### Task goal
Within the data below, copy each line where the string "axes" is found.

### Recorded data
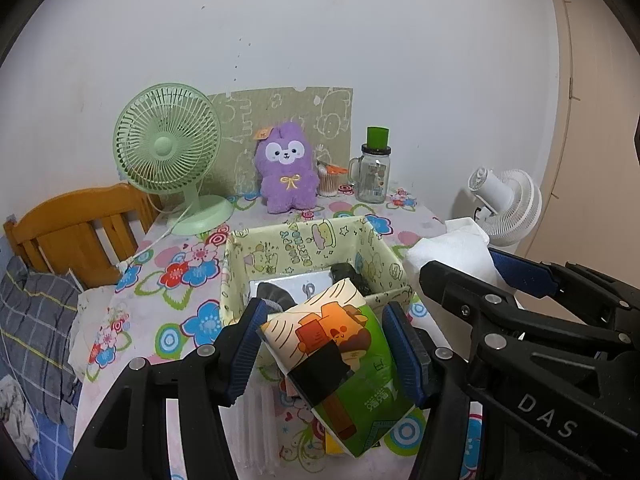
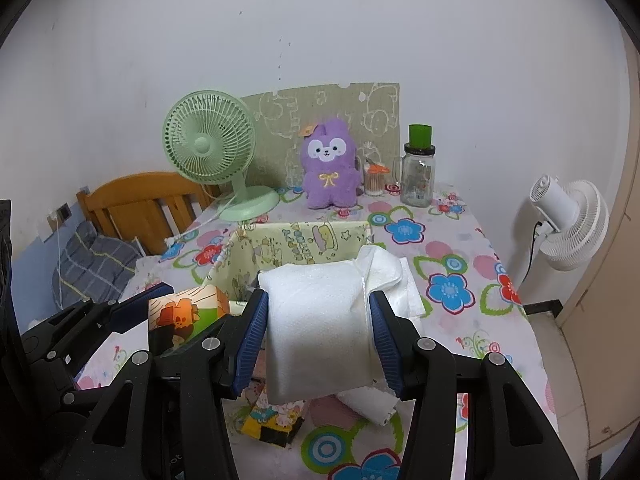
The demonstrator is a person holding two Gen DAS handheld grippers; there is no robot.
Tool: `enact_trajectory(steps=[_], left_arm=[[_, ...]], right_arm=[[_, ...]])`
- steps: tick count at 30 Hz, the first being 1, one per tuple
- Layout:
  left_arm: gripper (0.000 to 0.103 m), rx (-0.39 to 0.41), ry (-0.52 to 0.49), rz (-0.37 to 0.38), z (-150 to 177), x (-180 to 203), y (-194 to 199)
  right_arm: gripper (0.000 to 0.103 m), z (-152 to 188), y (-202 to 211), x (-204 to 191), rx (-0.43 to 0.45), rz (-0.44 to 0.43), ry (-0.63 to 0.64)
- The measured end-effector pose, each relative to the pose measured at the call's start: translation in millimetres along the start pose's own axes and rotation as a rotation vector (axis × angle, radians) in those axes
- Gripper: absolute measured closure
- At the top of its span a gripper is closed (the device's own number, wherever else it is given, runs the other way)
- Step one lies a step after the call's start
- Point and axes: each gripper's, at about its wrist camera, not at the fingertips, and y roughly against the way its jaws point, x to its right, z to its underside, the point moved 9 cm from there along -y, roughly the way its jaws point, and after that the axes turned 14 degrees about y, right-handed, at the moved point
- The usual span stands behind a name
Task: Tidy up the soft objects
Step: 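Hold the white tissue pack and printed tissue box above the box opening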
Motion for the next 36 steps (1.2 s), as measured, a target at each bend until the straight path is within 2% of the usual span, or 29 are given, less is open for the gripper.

### Result for this exercise
- The measured end-effector pose, each relative to the pose measured at the call's start: translation in millimetres along the start pose's own axes and rotation as a rotation vector (axis × angle, radians) in those axes
- Point and axes: each gripper's, at about its wrist camera, not at the fingertips, and y roughly against the way its jaws point, x to its right, z to its underside, the point moved 9 cm from there along -y, roughly the way its jaws point, and after that the axes turned 14 degrees about y, right-handed, at the moved point

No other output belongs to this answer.